ViPR, the software-defined storage platform that EMC announced at last May’s EMC World 2013, started shipping a couple of days ago and has one signed customer and five pending, “true enterprise and household-name customers,” said Chris Ratcliffe, VP, Marketing, Advanced Software Division, EMC. However, rather than celebrating its release and a handful of contracts, the storage giant is promoting a major push to attract partners to drive its SDS initiative.
EMC is announcing: ViPR Central, an online information resource for supporting customers, partners, and developers; EMC Developer Network (EDN) for ViPR Data Services which provides a central hub to download ViPR SDKs, documents and resources; and EMC ViPR GitHub Community for developers to download ViPR software tools and developer kits.
“I think we’re right about on time for this,” said Ratcliffe. “Customers are very clear with us that they want software-defined data centers. They want their data centers to have all the qualities of software at scale [and]… in order to do that, you have to have software-defined compute, software-defined network and software-defined storage.”

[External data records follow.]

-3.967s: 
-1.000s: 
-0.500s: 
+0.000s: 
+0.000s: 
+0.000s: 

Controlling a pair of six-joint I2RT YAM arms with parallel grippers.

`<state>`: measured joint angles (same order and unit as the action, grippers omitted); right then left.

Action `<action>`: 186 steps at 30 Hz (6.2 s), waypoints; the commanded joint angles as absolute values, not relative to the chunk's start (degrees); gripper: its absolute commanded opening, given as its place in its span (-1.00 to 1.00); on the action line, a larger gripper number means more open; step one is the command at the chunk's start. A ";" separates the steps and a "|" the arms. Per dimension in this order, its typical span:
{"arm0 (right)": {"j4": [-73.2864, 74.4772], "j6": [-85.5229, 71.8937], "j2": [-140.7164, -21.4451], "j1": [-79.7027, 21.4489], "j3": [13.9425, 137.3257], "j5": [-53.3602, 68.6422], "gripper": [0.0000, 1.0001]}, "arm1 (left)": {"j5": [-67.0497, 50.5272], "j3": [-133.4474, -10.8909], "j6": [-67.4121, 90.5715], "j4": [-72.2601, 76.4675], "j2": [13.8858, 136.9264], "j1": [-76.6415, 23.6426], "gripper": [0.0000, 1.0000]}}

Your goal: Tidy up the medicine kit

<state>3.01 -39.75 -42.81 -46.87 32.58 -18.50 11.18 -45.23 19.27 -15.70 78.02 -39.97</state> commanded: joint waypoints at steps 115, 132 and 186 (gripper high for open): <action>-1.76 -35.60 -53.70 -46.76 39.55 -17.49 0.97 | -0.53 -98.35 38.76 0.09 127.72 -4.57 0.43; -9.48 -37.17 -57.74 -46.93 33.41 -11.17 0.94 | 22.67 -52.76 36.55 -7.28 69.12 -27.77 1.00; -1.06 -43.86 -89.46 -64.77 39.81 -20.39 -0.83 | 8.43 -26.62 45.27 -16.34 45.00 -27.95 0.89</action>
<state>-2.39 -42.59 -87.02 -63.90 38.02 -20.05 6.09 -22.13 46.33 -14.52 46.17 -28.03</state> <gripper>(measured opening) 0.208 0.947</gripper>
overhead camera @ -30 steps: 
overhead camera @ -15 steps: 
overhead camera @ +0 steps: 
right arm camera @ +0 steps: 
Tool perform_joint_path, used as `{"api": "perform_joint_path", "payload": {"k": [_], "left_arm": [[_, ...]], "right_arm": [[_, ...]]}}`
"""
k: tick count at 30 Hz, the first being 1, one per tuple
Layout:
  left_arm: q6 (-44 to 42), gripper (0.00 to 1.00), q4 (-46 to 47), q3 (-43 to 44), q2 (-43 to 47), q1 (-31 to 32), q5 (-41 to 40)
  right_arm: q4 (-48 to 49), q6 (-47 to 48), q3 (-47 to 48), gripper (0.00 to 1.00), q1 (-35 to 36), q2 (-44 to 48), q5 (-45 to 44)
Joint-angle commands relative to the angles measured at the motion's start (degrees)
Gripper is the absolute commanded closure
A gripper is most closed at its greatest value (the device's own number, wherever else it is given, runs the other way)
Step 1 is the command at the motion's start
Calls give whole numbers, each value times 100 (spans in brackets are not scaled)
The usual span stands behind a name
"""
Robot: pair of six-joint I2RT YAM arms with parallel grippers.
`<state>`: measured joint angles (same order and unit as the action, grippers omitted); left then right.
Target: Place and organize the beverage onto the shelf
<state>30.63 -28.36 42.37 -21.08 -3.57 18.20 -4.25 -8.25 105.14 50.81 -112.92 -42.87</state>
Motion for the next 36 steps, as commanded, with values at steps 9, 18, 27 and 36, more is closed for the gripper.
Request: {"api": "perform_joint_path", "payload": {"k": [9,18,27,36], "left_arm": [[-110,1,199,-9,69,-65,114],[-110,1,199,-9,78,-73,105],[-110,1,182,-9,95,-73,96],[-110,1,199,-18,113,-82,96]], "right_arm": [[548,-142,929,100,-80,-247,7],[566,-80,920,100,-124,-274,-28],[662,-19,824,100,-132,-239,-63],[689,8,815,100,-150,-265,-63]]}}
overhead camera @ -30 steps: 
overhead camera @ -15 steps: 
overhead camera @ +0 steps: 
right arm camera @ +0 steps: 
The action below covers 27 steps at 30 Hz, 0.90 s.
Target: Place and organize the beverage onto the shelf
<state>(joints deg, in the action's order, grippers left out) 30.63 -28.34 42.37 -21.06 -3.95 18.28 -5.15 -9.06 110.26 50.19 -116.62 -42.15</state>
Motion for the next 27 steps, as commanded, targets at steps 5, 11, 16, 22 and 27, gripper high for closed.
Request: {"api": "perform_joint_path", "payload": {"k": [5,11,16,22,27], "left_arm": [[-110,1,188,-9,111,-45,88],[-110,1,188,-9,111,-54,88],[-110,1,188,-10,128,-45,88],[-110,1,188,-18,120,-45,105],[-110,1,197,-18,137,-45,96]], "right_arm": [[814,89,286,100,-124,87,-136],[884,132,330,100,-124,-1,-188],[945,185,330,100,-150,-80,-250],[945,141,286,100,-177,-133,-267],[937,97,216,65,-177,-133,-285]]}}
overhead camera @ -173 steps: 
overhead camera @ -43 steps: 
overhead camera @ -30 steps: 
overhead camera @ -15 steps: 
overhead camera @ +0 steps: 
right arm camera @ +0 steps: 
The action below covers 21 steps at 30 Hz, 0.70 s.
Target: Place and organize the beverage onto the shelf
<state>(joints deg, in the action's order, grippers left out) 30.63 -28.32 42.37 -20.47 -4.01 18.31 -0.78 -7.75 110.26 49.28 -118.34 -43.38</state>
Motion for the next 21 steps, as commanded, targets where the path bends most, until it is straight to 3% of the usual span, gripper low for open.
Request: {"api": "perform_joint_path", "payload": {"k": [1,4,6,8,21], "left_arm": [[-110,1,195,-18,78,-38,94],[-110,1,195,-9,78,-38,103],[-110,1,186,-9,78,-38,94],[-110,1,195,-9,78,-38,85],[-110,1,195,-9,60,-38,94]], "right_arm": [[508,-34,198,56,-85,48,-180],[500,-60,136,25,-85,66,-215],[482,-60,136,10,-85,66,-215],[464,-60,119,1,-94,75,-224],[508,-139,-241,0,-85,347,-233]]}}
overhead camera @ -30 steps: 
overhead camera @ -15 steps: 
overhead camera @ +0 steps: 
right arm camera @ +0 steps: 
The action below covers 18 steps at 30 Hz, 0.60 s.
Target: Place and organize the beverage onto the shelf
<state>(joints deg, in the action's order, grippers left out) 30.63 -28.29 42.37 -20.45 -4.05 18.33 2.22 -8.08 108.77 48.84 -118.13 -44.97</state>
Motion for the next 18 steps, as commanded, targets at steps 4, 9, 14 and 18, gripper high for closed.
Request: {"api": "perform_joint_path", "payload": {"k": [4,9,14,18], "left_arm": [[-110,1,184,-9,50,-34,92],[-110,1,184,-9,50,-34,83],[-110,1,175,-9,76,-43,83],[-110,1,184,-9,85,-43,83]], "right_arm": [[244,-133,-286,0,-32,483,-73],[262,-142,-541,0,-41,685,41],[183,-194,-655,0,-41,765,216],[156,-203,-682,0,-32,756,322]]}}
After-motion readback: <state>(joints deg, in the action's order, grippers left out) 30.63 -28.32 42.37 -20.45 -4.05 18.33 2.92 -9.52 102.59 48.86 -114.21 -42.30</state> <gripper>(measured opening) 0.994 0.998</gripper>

He said the compute portion is largely solved, and networking is on the way to being solved, but storage has been lagging, because it is a lot more complex than the other two. “There are different access methods, a ton of different problems being solved by storage… and data has gravity… a lot of weight and volume. That makes it orders of magnitude more complex.”
The demand is there for software-defined storage and EMC thinks they have solved it. “We are the 800-pound gorilla in storage and if we don’t do it, who will?”
According to EMC, ViPR abstracts storage and its capabilities from physical arrays into a single pool of virtual storage, transforming storage into a dynamic, hyper-scale virtual environment that responds to new use cases and workloads. It centralizes storage management across both physical and virtual storage environments and enables the integration of non-EMC storage, cloud stacks, and data services into a user’s virtual storage environment.
The early reviews on ViPR were pretty positive. Overall, ViPR is a service provider “play”, with multi-tenancy and global distribution, but the point is to enable enterprises and service providers to offer storage services to their clients without big adoption hurdles, said Taneja Group’s Mike Matchett. ViPR in turn offers its own API for integration into newer and larger services that can benefit or leverage storage pooling, especially SDDC kinds of solutions.
Aberdeen Group’s Robert Bready said ViPR validates the software-defined storage marketplace. It allows growing storage environments the ability to offer their users and customers more data services at an affordable price, reducing capital expenditures.
While ViPR may be the best execution of software defined storage, it is not earth shattering, noted George Crump, Lead Analyst, Storage Switzerland. That is until you add in the data services aspect. “The combination of hardware abstraction, provisioning services and unique data services offerings (object and HDFS) may be a first in the software defined market and certainly raises the bar considerably.”
EMC ViPR is a new approach to delivering storage that transforms an existing multi-vendor storage infrastructure into a simple, extensible, and open software-defined storage platform, blogged EMC’s Sal DeSimone, VP and CTO, Advanced Software Division. With ViPR, enterprises and service providers can deliver storage-as-a-service for about a penny per GB per month. He calls the latest announcements “a major milestone”.
In an interview with IT Trends & Analysis, DeSimone said there are three elements to the developer outreach. The first is what EMC calls northbound integration, helping customers who have a ViPR installation. “There is a big focus on building up the community around these northbound connection points.”
The second connection point, the ecosystem, is what EMC calls the southbound integration. “You have other storage system that ViPR doesn’t support and you want to make ViPR support it.” That’s where the GitHub Community comes in.
The third element is extending the ViPR platform. “We believe that this is how things need to be done. This isn’t EMC sitting back and responding to other people’s software-defined storage, this is actually getting out and driving it… solving our customers’ biggest needs.”